Canberra: The French-led investigation team examining a flaperon found on La Reunion island has concluded the first phase of inspection work, Australian Joint Agency Coordination Centre (JACC) said on Wednesday.
However JACC refrained from giving any details of the findings, saying “the French authorities will, in consultation with Malaysia, report on progress in due course.” “The French investigation team is working as quickly as possible in order to provide complete and reliable information,” reported Xinhua. A piece of debris, identified as flaperon, was found on the French island of La Reunion in the Indian Ocean in July. It was later confirmed to be from the missing Malaysian Airline flight MH370.
JACC said the Australian government has proposed to have a meeting with officials from Malaysia and China in Canberra in September to discuss future search operations. “Such meetings allow for information to be shared between all three countries as well as discussion of search operations,” JACC said. This meeting will focus on planning to ensure the search is conducted as efficiently as possible, taking advantage of expected better weather, Xinhua reported.

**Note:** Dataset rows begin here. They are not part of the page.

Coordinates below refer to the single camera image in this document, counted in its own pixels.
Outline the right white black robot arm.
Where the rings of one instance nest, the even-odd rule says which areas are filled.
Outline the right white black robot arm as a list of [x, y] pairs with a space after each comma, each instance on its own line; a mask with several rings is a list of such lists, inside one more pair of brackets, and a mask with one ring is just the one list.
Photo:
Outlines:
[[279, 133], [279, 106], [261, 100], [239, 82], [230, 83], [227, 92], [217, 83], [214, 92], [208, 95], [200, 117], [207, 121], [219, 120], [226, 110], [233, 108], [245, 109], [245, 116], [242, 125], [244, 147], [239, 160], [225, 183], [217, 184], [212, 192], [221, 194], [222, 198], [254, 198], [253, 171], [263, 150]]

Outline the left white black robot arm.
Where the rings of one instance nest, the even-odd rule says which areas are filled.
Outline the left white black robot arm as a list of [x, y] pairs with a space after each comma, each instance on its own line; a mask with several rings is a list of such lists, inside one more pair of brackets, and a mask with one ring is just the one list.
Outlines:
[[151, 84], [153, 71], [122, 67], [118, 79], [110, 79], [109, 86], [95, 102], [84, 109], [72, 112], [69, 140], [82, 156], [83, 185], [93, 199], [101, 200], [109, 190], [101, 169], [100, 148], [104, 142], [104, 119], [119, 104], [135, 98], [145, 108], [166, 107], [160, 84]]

More than 60,000 square km of the sea floor has been searched so far among the 120,000-square km area required to be scanned as agreed by the three governments in April. JACC said the search strategy working group continues to review evidence associated with MH370 which may result in further refinement of, or prioritisation within, the search area. The Malaysian Airline flight went missing en route from Kuala Lumpur to Beijing on March 8, 2014, with 227 passengers and 12 crew aboard. It was believed to have crashed into the southern Indian Ocean.